Here's my take on the whole biosphere thing. When I read about Biosphere II, my initial thought on reading the list of plants and animals and environments they were using was that this wasn't a serious experiment -- it was an attempt to create a gum-drop and rainbow fantasy land filled with beauty and wonder and hugs and cuddles.

When the word 'mangrove' came in here, I saw the same kind of design going on. Of course those poor astronauts are doomed -- remember what happened to the crew of Biosphere II and they had the option of using Earth's atmosphere in case of emergency.

I'll have to read the story, though. Lethem's one of the good ones.

The idea that a biosphere should use the entire Earth or even one particular terrestrial environment as a model is just whacky.
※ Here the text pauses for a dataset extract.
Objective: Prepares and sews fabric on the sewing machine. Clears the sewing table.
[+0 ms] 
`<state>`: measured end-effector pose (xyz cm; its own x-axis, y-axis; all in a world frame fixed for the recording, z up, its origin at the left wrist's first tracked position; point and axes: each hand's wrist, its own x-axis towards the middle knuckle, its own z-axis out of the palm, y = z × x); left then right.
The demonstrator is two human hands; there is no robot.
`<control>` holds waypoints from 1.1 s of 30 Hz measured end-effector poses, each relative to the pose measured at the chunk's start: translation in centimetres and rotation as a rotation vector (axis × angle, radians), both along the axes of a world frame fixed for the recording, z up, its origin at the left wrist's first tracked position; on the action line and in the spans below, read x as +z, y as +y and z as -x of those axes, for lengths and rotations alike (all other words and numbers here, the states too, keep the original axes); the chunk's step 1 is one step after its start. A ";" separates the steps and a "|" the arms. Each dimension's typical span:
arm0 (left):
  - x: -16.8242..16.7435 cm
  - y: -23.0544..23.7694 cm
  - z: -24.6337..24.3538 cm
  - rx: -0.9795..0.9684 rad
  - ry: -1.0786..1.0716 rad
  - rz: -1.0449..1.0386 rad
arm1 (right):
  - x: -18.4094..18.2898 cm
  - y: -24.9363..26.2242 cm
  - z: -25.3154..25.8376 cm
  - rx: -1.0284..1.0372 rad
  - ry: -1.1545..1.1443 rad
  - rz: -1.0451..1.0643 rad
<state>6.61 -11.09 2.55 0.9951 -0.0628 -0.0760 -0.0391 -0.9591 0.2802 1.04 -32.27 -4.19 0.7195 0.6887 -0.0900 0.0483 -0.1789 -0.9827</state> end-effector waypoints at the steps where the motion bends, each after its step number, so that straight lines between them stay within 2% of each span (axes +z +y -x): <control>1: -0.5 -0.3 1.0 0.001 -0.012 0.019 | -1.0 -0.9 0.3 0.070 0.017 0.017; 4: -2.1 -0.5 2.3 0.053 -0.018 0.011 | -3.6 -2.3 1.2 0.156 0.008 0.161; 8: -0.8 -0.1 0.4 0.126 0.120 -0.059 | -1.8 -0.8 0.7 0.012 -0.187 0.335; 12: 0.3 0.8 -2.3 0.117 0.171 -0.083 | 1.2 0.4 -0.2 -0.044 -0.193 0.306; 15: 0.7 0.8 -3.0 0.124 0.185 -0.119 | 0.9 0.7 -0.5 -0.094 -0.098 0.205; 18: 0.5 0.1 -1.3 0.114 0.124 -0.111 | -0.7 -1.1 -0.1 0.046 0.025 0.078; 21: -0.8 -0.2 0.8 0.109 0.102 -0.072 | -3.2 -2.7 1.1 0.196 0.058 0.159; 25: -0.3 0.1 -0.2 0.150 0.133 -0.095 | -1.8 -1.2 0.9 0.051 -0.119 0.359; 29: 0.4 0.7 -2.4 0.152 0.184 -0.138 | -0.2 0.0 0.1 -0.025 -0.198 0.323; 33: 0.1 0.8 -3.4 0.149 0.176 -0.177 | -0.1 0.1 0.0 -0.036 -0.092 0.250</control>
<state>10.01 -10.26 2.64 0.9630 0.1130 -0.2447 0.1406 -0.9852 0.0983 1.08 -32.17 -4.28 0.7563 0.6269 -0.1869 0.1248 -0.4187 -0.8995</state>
There are too many unknown and under-examined factors in play for this to work well.

If I were to create a biosphere actually intended to sustain life I'd put almost all my effort into micro-organisms and work my way up, adding macro-organisms on the basis of practical use.

Here's an instructional video on making a desktop biosphere -- this seems like a more reasonable approach.

http://www.youtube.com/watch?v=s_WWG9rTUyI

Ford said...

Then again, you could see Biosphere II as as experiment to test the hypothesis that, given enough biodiversity, a self-regulating biosphere compatible with humans will emerge automatically. It's just that the hypothesis turned out to be wrong.

Thomas said...

To paraphrase Herbert, ecology is simply the free play of energy within a self ordering system.

It's been fairly well established that life, once established, will creep and cling to just about every environment and that life does much to soften environments and allow for the evolution or importation of more life.

The question is not whether we can create a self-sustaining biosphere but rather can we engineer an environment that will sustain us.